IV. DERS - A'RÂZ VE HÜVİYYET

Bir parçacık balmumu: özel kokusu olan,
Yumuşakça ve sarı, hem kolayca yoğrulan

Bir cisimdir ki sonlu, sınırlı hacma mâlik;
Onu emrâza karşı eczâ da kılmış Hâlik.

İyice cıvıklaşır ısıtırsan sen bunu,
Hacmı artar, aklaşır rengi de enikonu.

Görünüş de değişir değişince tüm a'râz;
Ama, hüviyyet için, bu aslā olmaz maraz.

O, hüviyyeti mahfûz, gene bir balmumudur.
Biraz daha ısıtsan bir sıvı eder südûr.

Buharlaşır, daha çok ısıtsan: sıvı kalmaz.
Buhar hâlinde bile hüviyyet tâdil olmaz.

Buna benzer bir misâl için düşün insanı!
Yaşlansa, hasta olsa ya da azalsa kanı,

Ameliyât da olsa, hattâ taşısa protez,
İnsanlığı değişmez! Elhak, muhkemdir bu tez!

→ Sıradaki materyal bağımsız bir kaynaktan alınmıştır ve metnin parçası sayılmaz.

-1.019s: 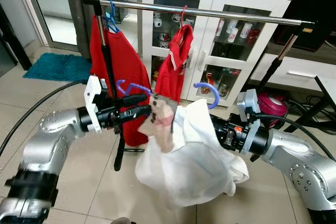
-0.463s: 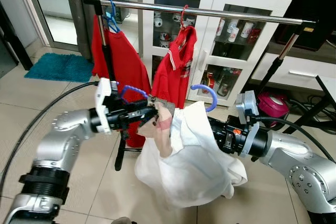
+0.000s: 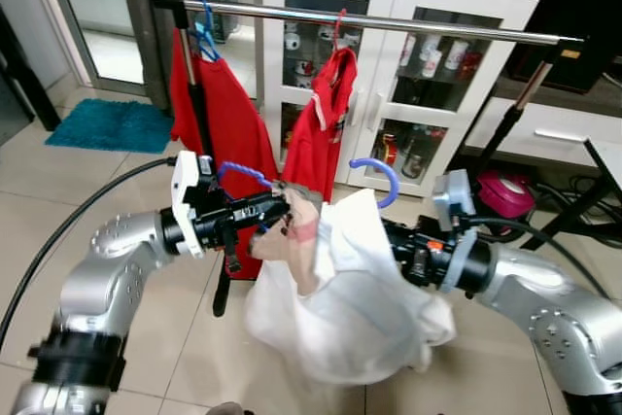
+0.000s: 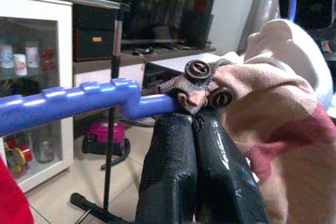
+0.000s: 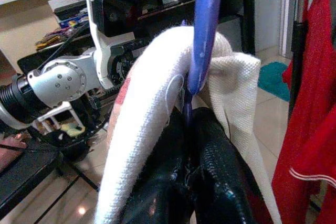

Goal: Hang hanger

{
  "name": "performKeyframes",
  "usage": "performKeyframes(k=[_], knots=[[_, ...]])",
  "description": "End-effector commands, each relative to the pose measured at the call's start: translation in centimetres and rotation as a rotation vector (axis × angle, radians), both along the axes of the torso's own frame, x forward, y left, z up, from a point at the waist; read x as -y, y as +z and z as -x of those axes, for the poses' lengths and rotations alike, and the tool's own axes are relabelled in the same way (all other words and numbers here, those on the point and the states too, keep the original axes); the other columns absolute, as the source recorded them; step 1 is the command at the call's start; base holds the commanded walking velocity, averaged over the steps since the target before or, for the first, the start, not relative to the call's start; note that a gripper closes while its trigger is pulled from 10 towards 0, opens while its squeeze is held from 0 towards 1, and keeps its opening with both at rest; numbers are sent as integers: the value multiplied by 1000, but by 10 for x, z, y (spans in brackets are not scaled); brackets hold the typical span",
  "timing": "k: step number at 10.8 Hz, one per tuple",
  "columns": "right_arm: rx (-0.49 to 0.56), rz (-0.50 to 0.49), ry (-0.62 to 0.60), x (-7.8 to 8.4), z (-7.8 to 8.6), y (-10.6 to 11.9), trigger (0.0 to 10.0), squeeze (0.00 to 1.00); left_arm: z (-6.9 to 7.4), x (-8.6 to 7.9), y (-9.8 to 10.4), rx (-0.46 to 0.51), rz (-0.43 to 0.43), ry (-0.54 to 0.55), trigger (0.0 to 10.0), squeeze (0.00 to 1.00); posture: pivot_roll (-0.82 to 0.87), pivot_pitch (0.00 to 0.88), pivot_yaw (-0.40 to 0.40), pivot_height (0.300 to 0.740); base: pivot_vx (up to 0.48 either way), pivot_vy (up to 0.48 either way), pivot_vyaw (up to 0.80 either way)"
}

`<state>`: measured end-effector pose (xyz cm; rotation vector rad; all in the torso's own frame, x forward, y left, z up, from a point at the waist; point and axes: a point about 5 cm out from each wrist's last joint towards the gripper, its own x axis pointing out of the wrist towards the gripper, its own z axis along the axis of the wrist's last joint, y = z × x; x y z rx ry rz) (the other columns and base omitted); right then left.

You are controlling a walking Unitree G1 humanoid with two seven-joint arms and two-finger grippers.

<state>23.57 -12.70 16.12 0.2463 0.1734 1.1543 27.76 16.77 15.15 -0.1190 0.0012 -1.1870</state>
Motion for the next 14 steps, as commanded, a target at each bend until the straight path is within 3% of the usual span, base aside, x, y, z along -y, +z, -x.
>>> performKeyframes(k=[1, 4, 7, 10, 11, 12, 13, 14], knots=[[16, -7, -4, 0, -3, 6, 10000, 0, 0, 4, 10, 25, 30, -2, 0, 0, -95, 0, -52, 740, 0, 0, 0], [13, 1, 1, 2, -4, 4, 10000, 0, -1, 4, 12, 20, 30, 19, 0, 0, -78, 0, -45, 740, 0, 0, 0], [-32, 72, -198, 11, -18, -12, 10000, 0, 17, -16, 11, -16, -59, 81, 0, 0, -62, 0, -45, 740, 0, 0, 0], [-24, 84, -247, 18, -25, -11, 10000, 0, 16, -27, 9, -4, -110, 194, 0, 0, -56, 0, -55, 740, 0, 0, 0], [-14, 80, -234, 16, -25, -8, 10000, 0, 12, -25, 9, 15, -114, 229, 2627, 0, -61, 0, -54, 740, 0, 0, 0], [-7, 72, -228, 15, -25, -5, 10000, 0, 6, -21, 7, 26, -113, 252, 10000, 0, -64, 0, -55, 740, 0, 0, 0], [-6, 70, -228, 15, -25, -5, 10000, 0, 5, -19, 6, 23, -112, 246, 10000, 0, -64, 0, -57, 740, 0, 0, 0], [-2, 64, -218, 13, -24, -4, 10000, 0, -1, -20, 1, 8, -128, 254, 10000, 1000, -68, 0, -56, 740, 0, 0, 0]])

Şu hâlde a'râz ile hüviyyet ayrı şeymiş.
A'râzın gizlediği hüviyyeti kim bilmiş?

Bir şeyin a'râzı çok ama hüviyyeti bir!
Bunu idrâk etmeli olmadan mütekebbir.

Mâdem ki bu a'râzın ardında hüviyyet var,
Ve a'râz perdeleri olmakta sana duvar,

Bir kere de sormalı: "Görünen bu âlemin
Nedir ki hüviyyeti ve dayandığı zemin?"